The default value of the parameter ssl/client_ciphersuites is below. You can check it in RZ11 of your system.
Change it to the recommended value 150:PFS:HIGH::EC_P256:EC:HIGH in the default profile of the system.
Restart the SAP system.
Re-execute the task list using t-code STC02
Execute the task list, it will then stop at Check certificates for SSL client (STRUST).
If you check the documentation, you will need to download the below 4 certificates and install them in the SSL Client SSL Client (Standard) in STRUST of the system.
DigiCert Global Root CA
DigiCert Global Root G2
DigiCert High Assurance EV Root CA
VeriSign Class 3 Public Primary Certification Authority - G5
Open Strust and upload these certificates as below
Re-execute the task list
Once the task list is completed, the below HTTP RFC destinations are generated in your SAP system and tested as well.
SAP Support Portal (SAP-SUPPORT_PORTAL - Type H)
SAP Parcel Download (SAP-SUPPORT_PARCELBOX - Type G)
SAP Note Download (SAP-SUPPORT_NOTE_DOWNLOAD - Type G)
If the task list fails for your system on step test HTTPS connection, this could be due to the incorrect router string passed to RFC destinations by the task list due to the below restriction
For releases < 7.40 SP16 / < 7.50 SP6 the router string length is limited to 45 digits (i.e. when you enter in the UI of the task a router string longer than 45 digits, it is not completely passed to the destination).

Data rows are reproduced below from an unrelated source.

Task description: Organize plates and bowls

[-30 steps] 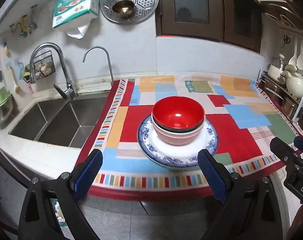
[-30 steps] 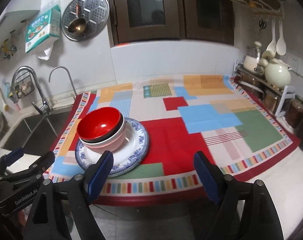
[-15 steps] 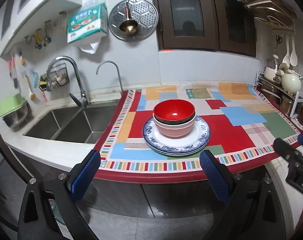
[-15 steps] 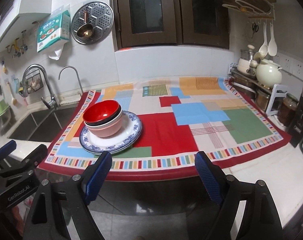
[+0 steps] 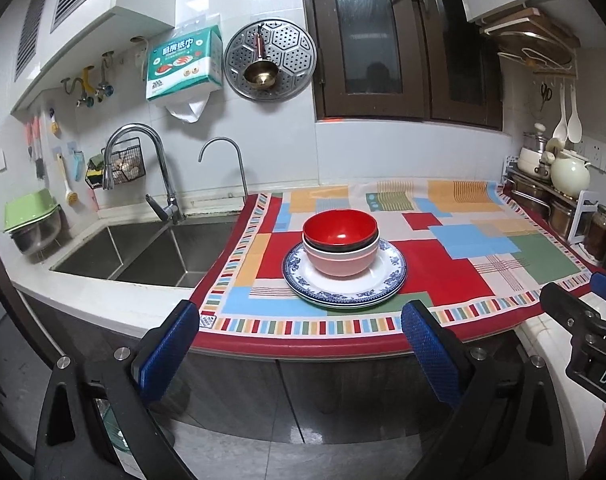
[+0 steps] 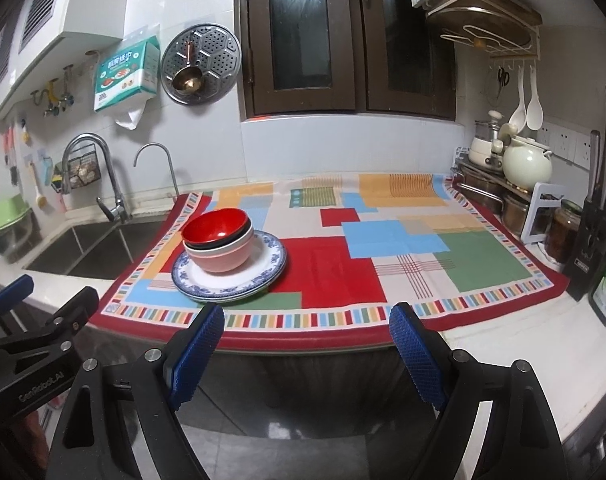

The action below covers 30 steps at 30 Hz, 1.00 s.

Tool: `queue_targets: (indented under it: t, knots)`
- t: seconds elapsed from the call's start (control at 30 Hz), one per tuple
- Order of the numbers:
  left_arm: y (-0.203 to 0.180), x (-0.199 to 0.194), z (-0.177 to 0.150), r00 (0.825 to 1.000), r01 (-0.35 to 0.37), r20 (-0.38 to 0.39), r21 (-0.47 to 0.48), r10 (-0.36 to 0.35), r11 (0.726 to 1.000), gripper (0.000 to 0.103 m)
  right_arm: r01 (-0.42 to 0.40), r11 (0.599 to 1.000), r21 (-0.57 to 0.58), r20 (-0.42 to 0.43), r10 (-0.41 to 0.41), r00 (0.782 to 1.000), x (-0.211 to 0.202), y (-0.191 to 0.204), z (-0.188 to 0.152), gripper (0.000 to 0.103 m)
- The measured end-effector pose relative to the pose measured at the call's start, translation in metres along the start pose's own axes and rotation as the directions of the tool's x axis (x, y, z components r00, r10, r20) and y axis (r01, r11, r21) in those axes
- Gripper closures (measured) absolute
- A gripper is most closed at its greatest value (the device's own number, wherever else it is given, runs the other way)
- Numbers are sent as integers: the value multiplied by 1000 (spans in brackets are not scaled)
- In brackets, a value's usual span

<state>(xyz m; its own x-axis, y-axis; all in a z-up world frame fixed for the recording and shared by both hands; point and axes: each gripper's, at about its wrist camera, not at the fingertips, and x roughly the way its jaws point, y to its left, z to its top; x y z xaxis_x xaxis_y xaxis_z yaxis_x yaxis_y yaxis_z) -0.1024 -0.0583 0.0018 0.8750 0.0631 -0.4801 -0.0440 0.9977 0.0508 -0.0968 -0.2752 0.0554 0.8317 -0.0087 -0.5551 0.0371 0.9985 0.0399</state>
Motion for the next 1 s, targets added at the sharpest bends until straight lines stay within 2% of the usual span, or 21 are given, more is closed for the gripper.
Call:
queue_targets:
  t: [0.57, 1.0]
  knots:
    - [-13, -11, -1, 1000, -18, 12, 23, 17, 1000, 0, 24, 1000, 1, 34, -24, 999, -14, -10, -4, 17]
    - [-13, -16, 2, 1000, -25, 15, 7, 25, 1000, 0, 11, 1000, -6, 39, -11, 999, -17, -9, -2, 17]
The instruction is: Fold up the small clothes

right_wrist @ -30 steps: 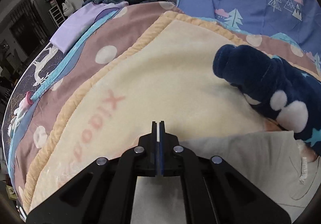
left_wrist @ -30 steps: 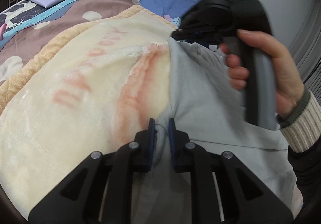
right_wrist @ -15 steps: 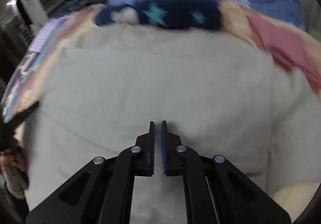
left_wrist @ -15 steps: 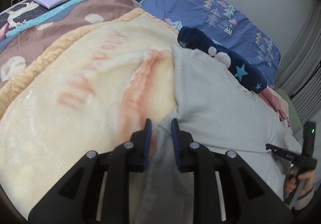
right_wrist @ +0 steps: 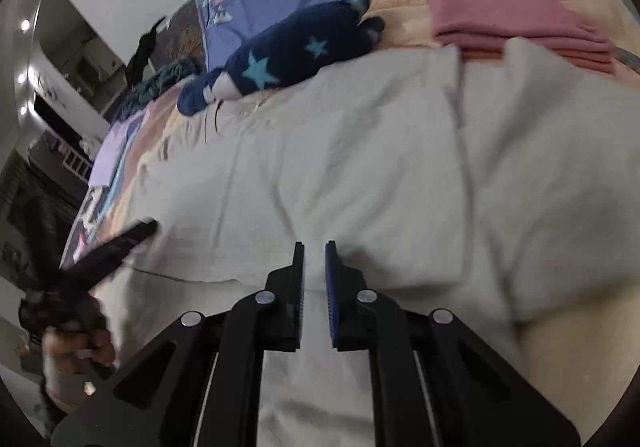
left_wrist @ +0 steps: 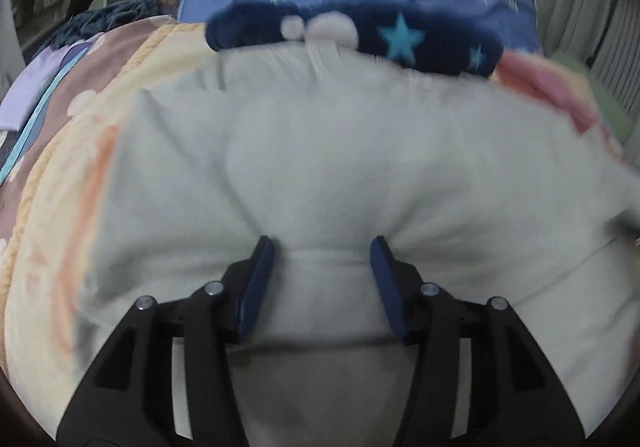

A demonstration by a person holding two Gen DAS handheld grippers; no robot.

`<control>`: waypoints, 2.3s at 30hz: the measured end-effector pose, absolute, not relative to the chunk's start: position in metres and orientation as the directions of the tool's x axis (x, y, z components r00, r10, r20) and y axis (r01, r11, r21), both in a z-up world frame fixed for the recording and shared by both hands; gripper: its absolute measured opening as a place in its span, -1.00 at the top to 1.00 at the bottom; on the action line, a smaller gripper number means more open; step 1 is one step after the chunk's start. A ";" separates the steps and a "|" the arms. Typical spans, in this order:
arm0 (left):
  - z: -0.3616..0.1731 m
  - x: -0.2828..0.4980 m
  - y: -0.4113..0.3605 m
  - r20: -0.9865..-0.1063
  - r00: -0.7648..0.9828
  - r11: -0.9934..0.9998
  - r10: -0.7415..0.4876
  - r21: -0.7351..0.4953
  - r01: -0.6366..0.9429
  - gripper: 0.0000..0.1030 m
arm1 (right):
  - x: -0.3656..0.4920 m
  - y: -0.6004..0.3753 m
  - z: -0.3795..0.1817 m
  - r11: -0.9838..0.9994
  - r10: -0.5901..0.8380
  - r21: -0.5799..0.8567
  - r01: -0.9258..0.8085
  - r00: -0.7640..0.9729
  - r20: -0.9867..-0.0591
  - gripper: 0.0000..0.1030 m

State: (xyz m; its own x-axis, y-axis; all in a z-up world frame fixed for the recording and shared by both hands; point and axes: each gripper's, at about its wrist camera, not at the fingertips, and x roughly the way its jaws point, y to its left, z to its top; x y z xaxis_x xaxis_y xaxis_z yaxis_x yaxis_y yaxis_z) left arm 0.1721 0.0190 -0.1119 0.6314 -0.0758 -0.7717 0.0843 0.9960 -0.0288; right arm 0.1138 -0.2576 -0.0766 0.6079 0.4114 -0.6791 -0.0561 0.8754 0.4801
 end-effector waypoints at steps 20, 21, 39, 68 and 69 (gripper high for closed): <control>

In this case either correct the router string in RFC destinations (sm59) manually (router string + host)
4. Save HTTP destinations for Note download procedure
Execute report RCWB_SNOTE_DWNLD_PROC_CONFIG from SE38/SA38 in your system as mentioned in SAP Note 2836996.
Select HTTP Protocol and RFC SAP-SUPPORT_PORTAL and SAP-SUPPORT_NOTE_DOWNLOAD as shown above and save it.
How to test Digitally Signed Notes download
Download test SAP Note 2755640 through SNOTE.
Check the logs of SAP note.
You should see the log as "Digitally signed SAP Note downloaded in version using HTTPS"
This will complete the steps required to enable the digitally signed SAP notes in your SAP ABAP systems.
Solution Manager Related Steps For SAP Support Backbone
Don't forget to complete the steps in your SAP Solution manager for the new support backbone as your SAP systems are mostly connected to Support backbone through SAP Solution manager. Follow the SAP Support Backbone Checklists for Solution manager to complete the connectivity for Solution manager related tasks including the service content updates, Early Watch Alert content, landscape synchronisation with SAP etc.